Among the entries below, how many lines have the string "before" in them? Only the number should be given.

___ Extracted records ___

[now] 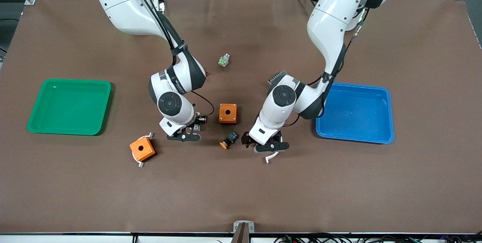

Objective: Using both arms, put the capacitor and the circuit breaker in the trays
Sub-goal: 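Lift the breaker with the right gripper toward the green tray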

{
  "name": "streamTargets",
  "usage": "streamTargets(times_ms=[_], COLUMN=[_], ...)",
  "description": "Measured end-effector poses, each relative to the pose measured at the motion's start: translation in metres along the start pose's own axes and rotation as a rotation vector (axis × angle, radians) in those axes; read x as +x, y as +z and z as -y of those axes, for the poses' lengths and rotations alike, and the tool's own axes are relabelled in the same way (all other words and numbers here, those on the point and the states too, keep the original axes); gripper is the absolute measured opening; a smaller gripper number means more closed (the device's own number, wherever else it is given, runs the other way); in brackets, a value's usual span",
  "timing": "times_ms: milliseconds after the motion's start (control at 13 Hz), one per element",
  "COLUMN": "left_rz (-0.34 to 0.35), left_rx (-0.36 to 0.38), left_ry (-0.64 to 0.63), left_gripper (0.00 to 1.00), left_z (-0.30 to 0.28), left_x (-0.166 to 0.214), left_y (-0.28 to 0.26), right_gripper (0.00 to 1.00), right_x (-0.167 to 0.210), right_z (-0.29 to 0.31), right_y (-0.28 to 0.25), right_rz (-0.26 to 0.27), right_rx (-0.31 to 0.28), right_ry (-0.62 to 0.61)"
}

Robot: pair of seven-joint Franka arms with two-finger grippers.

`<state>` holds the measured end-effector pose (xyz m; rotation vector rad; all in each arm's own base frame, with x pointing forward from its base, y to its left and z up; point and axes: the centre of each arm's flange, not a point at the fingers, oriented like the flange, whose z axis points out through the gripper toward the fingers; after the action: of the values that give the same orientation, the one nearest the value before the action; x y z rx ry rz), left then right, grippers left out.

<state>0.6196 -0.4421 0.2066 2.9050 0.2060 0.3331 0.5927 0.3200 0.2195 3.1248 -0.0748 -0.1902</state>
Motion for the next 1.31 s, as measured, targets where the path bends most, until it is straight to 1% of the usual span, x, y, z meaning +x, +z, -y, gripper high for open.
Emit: streamTargets(times_ms=[154, 231, 308, 385, 462, 615, 692, 769, 846, 1000, 1077, 1154, 1231, 1308], left_rz=[-0.018, -0.028, -0.033, -0.035, -0.035, -0.037, -0.038, -0.039, -0.039, -0.043, -0.047, -0.052, -0.056, -0.060], left_rx=[0.020, 0.026, 0.030, 0.030, 0.030, 0.030, 0.031, 0.031, 0.031, 0.028, 0.026, 0.023, 0.020, 0.017], left_ry=[-0.005, -0.003, 0.001, 0.004, 0.004, 0.004, 0.003, 0.003, 0.003, 0.003, 0.002, 0.000, -0.001, -0.003], left_gripper=[1.00, 1.00, 0.97, 0.97, 0.90, 0.67, 0.54, 0.46, 0.46, 0.26, 0.26, 0.16, 0.13, 0.12], left_z=[0.000, -0.001, -0.003, -0.004, -0.004, -0.004, -0.003, -0.003, -0.003, -0.004, -0.004, -0.004, -0.005, -0.006], left_x=[-0.005, -0.007, -0.009, -0.010, -0.010, -0.010, -0.009, -0.009, -0.009, -0.007, -0.005, -0.003, -0.001, 0.001], left_y=[0.010, 0.014, 0.016, 0.017, 0.017, 0.017, 0.016, 0.016, 0.016, 0.015, 0.013, 0.012, 0.010, 0.008], right_gripper=[0.40, 0.40, 0.40, 0.40, 0.40, 0.40, 0.40, 0.40, 0.40, 0.40, 0.40, 0.40, 0.40, 0.40], right_x=[0.005, 0.008, 0.012, 0.015, 0.019, 0.028, 0.032, 0.035, 0.038, 0.038, 0.036, 0.034, 0.030, 0.028], right_z=[-0.002, -0.009, -0.020, -0.033, -0.050, -0.093, -0.117, -0.142, -0.165, -0.202, -0.216, -0.226, -0.233, -0.241], right_y=[-0.034, -0.061, -0.090, -0.116, -0.139, -0.171, -0.181, -0.190, -0.196, -0.206, -0.208, -0.209, -0.210, -0.213], right_rz=[0.014, 0.020, 0.020, 0.019, 0.020, 0.016, 0.024, 0.031, 0.039, 0.068, 0.076, 0.080, 0.083, 0.086], right_rx=[-0.006, -0.011, -0.015, -0.018, -0.021, -0.018, -0.020, -0.035, -0.061, -0.120, -0.147, -0.168, -0.178, -0.181], right_ry=[0.005, 0.014, 0.015, -0.001, -0.027, -0.090, -0.123, -0.153, -0.174, -0.178, -0.175, -0.172, -0.171, -0.181])
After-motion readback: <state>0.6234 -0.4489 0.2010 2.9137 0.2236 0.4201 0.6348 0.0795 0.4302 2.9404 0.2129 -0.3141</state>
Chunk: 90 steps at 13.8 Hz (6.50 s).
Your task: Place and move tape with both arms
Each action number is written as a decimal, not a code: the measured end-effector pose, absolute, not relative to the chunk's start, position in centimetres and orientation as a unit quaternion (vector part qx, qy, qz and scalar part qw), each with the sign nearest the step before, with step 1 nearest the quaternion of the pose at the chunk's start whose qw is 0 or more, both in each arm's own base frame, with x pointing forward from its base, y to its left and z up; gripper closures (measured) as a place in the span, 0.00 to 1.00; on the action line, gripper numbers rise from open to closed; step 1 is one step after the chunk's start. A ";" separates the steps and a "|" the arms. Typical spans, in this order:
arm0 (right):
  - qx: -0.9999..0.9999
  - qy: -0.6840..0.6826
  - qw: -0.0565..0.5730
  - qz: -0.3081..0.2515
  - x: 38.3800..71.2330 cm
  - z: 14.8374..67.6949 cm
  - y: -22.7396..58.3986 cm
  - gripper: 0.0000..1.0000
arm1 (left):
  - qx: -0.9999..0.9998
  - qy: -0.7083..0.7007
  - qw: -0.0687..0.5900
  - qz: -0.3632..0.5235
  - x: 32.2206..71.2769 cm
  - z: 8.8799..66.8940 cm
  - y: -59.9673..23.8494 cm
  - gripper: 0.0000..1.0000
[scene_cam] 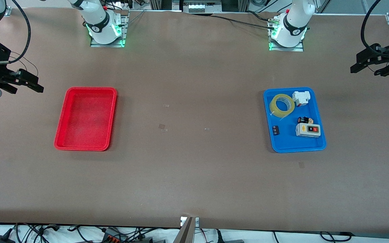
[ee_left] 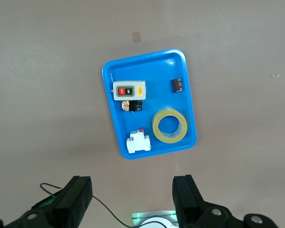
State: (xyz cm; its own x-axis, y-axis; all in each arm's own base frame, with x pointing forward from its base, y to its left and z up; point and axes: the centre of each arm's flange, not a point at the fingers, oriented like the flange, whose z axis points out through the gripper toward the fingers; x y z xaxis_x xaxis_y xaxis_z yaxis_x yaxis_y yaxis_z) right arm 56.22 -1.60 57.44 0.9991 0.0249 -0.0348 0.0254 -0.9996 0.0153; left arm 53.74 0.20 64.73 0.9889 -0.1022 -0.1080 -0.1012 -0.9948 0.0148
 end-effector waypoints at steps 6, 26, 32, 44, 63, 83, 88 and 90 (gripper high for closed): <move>1.000 0.013 0.008 -0.016 56.0 57.7 -1.5 0.00 | 0.997 -0.050 0.004 -0.049 54.6 63.2 0.2 0.00; 1.000 0.017 0.008 -0.017 56.0 57.6 -1.1 0.00 | 0.969 -0.080 0.087 -0.215 50.2 25.2 -1.0 0.00; 1.000 0.017 0.008 -0.017 56.0 57.6 -1.1 0.00 | 0.967 -0.062 0.090 -0.231 51.0 21.7 -1.1 0.00; 1.000 0.017 0.008 -0.017 56.0 57.6 -1.1 0.00 | 0.969 -0.025 0.074 -0.234 52.8 20.9 -3.0 0.08; 1.000 0.017 0.008 -0.017 56.0 57.6 -1.1 0.00 | 0.943 0.127 0.112 -0.285 60.0 29.4 -16.3 0.84; 0.998 0.029 0.003 -0.064 58.4 51.3 -0.1 0.00 | 0.941 0.271 0.116 -0.167 61.3 31.3 -36.6 0.00; 0.988 0.117 -0.033 -0.091 60.2 42.9 13.1 0.00 | 0.956 0.232 0.045 -0.172 62.8 42.5 -20.4 0.00; 0.985 0.145 -0.032 -0.087 60.1 39.1 19.8 0.00 | 0.967 0.185 0.031 -0.173 61.8 44.6 -16.0 0.00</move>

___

Response for this exercise — 2